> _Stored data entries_
# # #
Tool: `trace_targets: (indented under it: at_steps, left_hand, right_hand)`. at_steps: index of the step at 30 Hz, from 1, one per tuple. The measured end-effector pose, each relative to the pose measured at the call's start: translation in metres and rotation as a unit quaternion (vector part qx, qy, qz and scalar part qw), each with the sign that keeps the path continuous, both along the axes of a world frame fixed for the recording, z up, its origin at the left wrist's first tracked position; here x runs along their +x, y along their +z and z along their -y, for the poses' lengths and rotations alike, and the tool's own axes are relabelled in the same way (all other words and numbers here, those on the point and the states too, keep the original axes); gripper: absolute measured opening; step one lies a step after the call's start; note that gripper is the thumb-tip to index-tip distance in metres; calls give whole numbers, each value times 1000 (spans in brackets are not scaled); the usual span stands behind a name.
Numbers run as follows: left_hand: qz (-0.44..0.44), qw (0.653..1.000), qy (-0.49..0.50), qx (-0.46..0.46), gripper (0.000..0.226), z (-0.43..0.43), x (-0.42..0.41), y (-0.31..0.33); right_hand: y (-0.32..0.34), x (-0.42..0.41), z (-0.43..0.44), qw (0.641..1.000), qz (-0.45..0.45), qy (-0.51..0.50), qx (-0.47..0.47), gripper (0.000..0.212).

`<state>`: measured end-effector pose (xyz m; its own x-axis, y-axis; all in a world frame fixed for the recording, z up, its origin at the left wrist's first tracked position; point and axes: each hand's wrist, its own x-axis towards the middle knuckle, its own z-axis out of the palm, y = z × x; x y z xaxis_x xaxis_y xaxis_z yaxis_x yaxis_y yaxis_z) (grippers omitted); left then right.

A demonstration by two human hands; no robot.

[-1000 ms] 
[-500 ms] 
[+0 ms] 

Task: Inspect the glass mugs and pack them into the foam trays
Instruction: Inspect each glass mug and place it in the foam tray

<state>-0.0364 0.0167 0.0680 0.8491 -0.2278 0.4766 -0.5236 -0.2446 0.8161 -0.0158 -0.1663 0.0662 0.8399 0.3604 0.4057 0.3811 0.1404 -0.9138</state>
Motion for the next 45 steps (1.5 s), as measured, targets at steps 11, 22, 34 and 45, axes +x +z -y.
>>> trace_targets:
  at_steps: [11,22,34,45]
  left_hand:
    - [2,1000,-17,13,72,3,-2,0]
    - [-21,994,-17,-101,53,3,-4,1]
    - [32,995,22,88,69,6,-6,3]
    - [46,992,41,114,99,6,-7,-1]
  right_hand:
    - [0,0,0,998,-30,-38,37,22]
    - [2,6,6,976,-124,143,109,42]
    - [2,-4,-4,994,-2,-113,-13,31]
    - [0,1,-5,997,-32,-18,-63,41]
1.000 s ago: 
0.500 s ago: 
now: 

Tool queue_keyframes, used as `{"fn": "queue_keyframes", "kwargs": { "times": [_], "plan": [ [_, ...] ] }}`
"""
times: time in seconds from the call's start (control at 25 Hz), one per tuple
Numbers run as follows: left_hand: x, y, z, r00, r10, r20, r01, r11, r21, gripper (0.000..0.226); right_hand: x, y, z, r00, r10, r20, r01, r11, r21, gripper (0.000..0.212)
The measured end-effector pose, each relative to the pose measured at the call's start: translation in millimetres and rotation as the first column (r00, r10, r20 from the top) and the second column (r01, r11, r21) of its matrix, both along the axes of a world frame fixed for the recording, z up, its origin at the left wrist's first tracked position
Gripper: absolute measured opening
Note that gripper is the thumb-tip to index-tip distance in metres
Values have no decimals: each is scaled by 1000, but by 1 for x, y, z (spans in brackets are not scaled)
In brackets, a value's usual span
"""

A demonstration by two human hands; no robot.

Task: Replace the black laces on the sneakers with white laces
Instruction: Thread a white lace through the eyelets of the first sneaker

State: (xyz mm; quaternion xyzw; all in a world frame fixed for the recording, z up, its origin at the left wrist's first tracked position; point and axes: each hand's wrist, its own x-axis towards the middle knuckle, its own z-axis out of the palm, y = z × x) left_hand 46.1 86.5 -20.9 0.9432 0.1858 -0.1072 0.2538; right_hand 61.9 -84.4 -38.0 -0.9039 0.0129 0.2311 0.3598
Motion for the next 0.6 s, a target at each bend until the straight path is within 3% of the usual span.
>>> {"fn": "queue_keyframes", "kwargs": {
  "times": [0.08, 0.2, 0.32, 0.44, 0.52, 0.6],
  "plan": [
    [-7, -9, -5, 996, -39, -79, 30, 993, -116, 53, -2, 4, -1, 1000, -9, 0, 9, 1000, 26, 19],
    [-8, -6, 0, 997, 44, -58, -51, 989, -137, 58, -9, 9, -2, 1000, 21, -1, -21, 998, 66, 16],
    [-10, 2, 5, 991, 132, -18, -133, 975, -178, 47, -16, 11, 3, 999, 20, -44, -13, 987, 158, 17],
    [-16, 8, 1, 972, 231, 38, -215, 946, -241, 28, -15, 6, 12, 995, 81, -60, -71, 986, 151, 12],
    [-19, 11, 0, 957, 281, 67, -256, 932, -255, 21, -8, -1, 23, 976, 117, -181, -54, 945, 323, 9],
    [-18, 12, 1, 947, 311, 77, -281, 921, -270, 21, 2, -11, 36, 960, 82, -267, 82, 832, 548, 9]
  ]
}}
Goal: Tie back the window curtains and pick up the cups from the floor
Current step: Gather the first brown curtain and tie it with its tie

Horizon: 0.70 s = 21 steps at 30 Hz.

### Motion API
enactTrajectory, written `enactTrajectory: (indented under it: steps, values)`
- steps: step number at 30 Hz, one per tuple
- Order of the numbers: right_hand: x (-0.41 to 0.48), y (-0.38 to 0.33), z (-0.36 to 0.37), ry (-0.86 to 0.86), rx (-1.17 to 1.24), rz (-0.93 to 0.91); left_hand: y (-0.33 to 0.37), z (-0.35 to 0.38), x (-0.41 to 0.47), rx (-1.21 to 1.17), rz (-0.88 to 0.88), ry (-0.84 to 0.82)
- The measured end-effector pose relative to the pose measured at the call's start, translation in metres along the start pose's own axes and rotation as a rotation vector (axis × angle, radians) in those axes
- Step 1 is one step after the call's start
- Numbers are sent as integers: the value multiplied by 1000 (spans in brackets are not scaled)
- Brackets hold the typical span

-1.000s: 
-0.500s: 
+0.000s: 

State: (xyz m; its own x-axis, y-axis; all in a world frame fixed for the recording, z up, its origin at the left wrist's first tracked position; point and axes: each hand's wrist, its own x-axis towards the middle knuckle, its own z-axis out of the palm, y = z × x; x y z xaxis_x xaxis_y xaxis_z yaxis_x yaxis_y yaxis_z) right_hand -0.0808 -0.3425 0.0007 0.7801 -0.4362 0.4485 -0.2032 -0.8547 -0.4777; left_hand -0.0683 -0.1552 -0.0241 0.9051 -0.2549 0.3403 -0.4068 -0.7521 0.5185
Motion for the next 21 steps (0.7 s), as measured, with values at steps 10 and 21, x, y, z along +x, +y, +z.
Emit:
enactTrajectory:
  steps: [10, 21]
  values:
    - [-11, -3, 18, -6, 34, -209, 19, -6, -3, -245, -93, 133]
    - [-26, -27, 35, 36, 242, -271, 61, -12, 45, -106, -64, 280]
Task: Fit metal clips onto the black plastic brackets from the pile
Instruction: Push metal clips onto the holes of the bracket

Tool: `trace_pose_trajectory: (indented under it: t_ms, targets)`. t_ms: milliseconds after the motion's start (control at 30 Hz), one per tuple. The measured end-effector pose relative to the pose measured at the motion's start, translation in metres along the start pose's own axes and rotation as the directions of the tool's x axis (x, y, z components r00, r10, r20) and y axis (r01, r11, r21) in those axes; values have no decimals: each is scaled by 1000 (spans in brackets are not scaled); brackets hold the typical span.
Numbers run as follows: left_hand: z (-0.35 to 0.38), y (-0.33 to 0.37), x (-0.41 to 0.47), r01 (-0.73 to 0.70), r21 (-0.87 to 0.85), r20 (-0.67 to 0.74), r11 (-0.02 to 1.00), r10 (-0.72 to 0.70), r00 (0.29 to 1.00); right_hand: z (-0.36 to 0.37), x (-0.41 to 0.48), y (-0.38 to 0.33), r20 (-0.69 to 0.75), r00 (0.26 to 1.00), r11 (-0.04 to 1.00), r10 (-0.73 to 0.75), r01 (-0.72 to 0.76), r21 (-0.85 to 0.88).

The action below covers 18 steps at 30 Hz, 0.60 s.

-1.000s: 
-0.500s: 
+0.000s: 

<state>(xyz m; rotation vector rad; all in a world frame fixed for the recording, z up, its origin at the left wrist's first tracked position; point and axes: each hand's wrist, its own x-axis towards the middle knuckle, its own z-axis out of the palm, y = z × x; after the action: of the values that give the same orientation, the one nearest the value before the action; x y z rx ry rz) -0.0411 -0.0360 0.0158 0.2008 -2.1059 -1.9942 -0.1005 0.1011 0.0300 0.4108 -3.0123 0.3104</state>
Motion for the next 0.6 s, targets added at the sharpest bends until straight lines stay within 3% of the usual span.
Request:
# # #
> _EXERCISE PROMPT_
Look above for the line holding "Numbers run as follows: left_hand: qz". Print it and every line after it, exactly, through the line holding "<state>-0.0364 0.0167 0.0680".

> _EXERCISE ANSWER_
Numbers run as follows: left_hand: qz (-0.44..0.44), qw (0.653..1.000), qy (-0.49..0.50), qx (-0.46..0.46), gripper (0.000..0.226), z (-0.43..0.43), x (-0.42..0.41), y (-0.31..0.33); right_hand: y (-0.32..0.34), x (-0.42..0.41), z (-0.43..0.44), qw (0.641..1.000), qz (-0.45..0.45), qy (-0.51..0.50), qx (-0.47..0.47), gripper (0.000..0.212).

`<state>`: measured end-effector pose (xyz m; its own x-axis, y-axis; all in a world frame fixed for the recording, z up, its origin at the left wrist's first tracked position; point and axes: each hand's wrist, its own x-axis towards the middle knuckle, its own z-axis out of the palm, y = z × x; x y z xaxis_x xaxis_y xaxis_z yaxis_x yaxis_y yaxis_z) (grippers omitted); left then right.

A demonstration by two human hands; no robot.

[-1000 ms] 
[-500 ms] 
[+0 ms] 

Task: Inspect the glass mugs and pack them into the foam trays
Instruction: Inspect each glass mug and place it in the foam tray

<state>-0.0364 0.0167 0.0680 0.8491 -0.2278 0.4766 -0.5236 -0.2446 0.8161 -0.0158 -0.1663 0.0662 0.8399 0.3604 0.4057 0.3811 0.1404 -0.9138</state>

What was produced is the complete output.